Si elle ignorait où se trouvait Faros, les vaches en pierre, à Qarth, lui semblaient pulluler. Trois factions rivales divisaient les princes marchands, prodigieusement enrichis dans le négoce d’une mer à l’autre : la guilde des Epiciers, la Fraternité tourmaline et les Treize, auxquels appartenait Xaro. Chacune n’aspirait qu’à dominer les autres, et des luttes incessantes les opposaient toutes trois aux Impollus. Le tout couvé de l’œil par les conjurateurs aux pouvoirs effroyables et aux lèvres bleues qui, pour ne se montrer guère, n’en étaient que davantage redoutés.

Sans Xaro, elle ne s’y serait jamais retrouvée. L’or et les trésors de rouerie qu’elle avait prodigués pour s’ouvrir les portes de la salle aux Mille Trônes, elle les devait essentiellement à l’astuce et la générosité du marchand. Plus s’était répandue dans l’est la rumeur de dragons en vie, plus avaient afflué de gens désireux d’en contrôler la véracité, et plus Xaro Xhoan Daxos avait déployé d’ingéniosité pour que tous, du plus gras nabab au dernier des humbles, offre quelque obole à la mère des phénomènes.

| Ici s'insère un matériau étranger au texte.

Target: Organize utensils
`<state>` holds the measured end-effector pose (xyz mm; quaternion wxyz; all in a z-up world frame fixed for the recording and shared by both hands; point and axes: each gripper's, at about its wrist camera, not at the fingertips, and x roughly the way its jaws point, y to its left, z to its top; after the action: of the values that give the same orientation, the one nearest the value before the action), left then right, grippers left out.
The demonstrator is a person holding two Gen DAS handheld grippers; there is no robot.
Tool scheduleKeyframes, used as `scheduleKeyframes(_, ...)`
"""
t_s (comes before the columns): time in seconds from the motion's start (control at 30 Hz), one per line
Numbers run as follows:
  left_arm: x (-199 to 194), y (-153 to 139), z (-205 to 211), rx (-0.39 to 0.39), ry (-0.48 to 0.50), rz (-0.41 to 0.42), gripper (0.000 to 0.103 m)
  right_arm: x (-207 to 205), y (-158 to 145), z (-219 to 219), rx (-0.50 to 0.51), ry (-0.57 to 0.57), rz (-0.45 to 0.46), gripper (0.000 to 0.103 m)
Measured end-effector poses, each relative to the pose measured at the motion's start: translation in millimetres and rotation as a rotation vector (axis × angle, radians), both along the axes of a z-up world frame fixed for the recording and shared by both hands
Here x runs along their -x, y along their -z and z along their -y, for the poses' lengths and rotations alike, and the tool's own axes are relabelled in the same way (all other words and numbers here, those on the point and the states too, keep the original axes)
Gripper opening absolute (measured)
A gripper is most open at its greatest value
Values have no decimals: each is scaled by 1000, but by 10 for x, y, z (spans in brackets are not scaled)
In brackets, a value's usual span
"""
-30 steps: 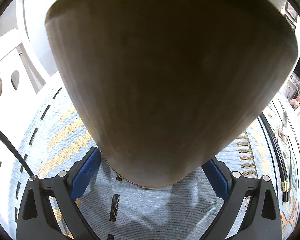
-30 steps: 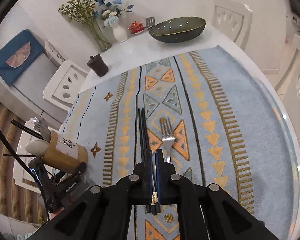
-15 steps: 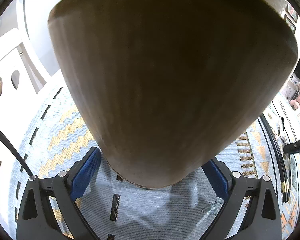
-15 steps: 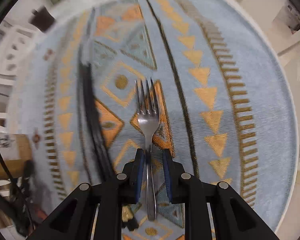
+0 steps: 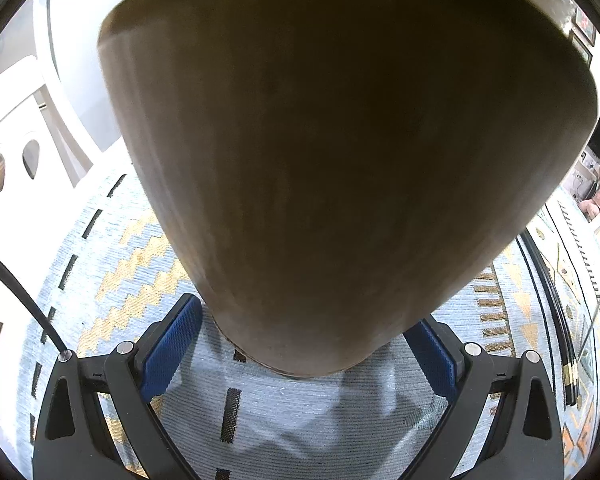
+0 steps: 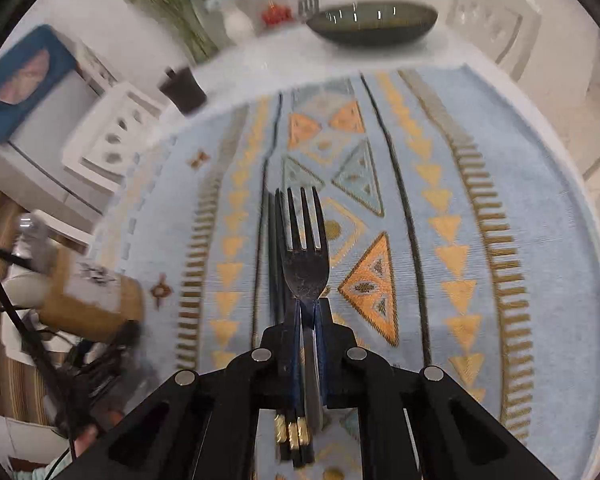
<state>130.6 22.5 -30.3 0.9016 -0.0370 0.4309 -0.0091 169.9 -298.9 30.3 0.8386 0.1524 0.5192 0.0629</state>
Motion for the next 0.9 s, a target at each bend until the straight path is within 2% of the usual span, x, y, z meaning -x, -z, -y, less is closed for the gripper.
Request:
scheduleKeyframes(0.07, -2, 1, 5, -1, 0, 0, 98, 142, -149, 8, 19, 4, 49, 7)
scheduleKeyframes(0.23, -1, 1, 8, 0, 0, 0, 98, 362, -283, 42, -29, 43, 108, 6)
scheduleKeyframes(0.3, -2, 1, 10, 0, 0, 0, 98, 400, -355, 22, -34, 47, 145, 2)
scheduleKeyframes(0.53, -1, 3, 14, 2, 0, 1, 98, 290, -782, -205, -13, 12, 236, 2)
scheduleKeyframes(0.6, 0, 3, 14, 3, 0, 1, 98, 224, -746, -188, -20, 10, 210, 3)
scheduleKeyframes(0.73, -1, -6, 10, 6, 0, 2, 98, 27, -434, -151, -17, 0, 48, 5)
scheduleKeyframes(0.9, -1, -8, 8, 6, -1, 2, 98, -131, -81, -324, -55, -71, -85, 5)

Grâce à lui, le goutte-à-goutte initial s’était tôt fait bruine, la bruine pluie et la pluie déluge. Avec les capitaines de cargos se déversaient aux pieds de Daenerys dentelles de Myr et safran de Yi Ti, ambre et verredragon d’Asshai, sacs d’espèces avec les négociants, bagues et chaînes avec les orfèvres. A son intention sonnaient les sonneurs, tambourinaient les tambourineurs, jonglaient les jongleurs, et les teinturiers la drapaient de teintes dont elle n’avait jusqu’alors pas seulement soupçonné l’existence. Deux indigènes de Jogos Nhai lui firent présent d’un fringant zéquion à zébrures noires et blanches. En sa faveur, une veuve se sépara de la momie conjugale, argentée à la feuille, genre de dépouille auquel s’attribuaient des pouvoirs insignes, en particulier lorsque – et c’était le cas – le défunt s’était mêlé de sorcellerie. Et force lui fut d’accepter de la Fraternité tourmaline un diadème en forme de dragon tricéphale annelé d’or jaune, ailé d’argent et cheffé de jade, d’ivoire et d’onyx ciselés.

Afin d’amasser les fortunes qui venaient de s’évaporer au seul profit des Impollus, tout avait été liquidé, tout, hormis le diadème car, malgré les serments de Xaro : « Les Treize vous en offriront un d’une incomparable magnificence », elle refusa de s’en dessaisir. « Pour avoir vendu la couronne de notre mère, Viserys s’est vu traiter de mendigot. Je conserverai celle-ci pour être traitée en reine. » Et ainsi fit-elle, en dépit des torticolis que lui infligeait le poids du joyau.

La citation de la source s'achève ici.